Mijn broer en zijn vriendin hebben samengewoond. Op een gegeven moment hebben ze samen een woning gekocht. Mijn broer heeft altijd veel gespaard en kon daardoor €100.000 eigen geld inbrengen zodat ze samen maar €50.000 hoefde te lenen. Mijn broer is nu overleden en de woning is in waarde verdubbeld. Zijn vriendin meent nu dat zij op grond van de samenlevingsovereenkomst recht heeft op de woning. Klopt dat?
Ja en nee. Op grond van het verblijvingsbeding uit de samenlevingsovereenkomst kan zij inderdaad de woning als gemeenschappelijk bezit claimen. Zij kan op grond van het gezamenlijk bezit van de woning deze als de hare claimen. De erfgenamen van uw broer moeten daar wel aan meewerken. Waar zij echter aan voorbij gaat is het feit dat uw broer eigen geld in de woning heeft gestoken. Sinds 2012 is er de zogeheten beleggingsleer voor de waardeontwikkeling in de woning.

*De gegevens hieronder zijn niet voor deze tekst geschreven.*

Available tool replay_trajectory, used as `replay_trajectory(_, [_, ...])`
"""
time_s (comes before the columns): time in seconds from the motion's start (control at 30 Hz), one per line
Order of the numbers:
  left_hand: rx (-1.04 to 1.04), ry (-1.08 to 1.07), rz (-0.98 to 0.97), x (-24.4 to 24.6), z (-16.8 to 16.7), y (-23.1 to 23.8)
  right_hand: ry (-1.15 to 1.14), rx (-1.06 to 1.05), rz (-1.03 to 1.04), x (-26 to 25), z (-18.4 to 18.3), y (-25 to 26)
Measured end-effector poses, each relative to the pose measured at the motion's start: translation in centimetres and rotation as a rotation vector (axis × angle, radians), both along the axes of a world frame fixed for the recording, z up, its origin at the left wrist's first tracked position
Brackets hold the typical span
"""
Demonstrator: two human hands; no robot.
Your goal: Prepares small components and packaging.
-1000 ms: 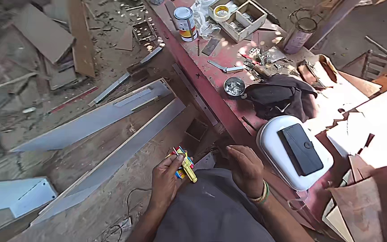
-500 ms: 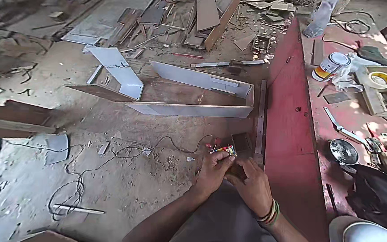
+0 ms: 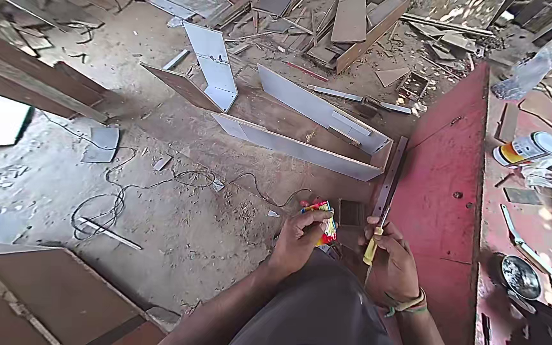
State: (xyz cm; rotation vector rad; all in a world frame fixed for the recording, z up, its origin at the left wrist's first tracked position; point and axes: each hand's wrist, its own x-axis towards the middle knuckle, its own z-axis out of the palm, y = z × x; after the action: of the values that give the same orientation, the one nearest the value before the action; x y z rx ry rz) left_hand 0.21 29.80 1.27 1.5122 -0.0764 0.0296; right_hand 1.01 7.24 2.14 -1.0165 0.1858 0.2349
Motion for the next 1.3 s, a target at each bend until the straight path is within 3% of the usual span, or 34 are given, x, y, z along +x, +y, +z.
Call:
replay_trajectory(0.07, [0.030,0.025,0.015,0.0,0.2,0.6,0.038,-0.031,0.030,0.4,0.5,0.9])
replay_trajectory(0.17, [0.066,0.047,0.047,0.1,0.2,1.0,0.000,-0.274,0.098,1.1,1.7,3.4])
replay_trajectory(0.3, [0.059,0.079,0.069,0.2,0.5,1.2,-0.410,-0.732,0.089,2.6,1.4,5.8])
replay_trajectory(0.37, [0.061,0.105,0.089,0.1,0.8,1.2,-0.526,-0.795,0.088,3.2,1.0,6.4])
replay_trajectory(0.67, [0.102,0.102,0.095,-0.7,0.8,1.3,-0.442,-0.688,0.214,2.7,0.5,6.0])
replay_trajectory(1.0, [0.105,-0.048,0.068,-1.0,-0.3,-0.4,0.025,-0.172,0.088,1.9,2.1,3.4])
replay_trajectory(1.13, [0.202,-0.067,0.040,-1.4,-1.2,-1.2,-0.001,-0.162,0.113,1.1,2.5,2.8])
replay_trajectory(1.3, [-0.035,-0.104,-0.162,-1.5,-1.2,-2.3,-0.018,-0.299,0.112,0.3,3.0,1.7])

Dit betekent dat de waardeontwikkeling voor een gelijk deel (positief én negatief) aan de persoon toekomt die een bedrag heeft ingebracht. In het geval van uw broer is de woning in waarde verdubbeld. De inleg in van uw broer is daarmee ook dubbel zoveel waard, namelijk €200.000. Als erfgenamen hebt u een vergoedingsvordering op de weduwe. Formeel niet voor de woning, maar wel voor de waardeontwikkeling van het door uw broer ingebrachte geld. De erfgenamen van uw broer hebben dus recht op €100.000. Omdat uw broer geen testament had zijn dat in eerste instantie zijn ouders, broers en zusters. De partner van uw broer mag de woning op eigen naam krijgen, maar de meerwaarde van de geïnvesteerde €100.000 behoort daar niet toe en moet zij aan de erven van haar partner uitkeren.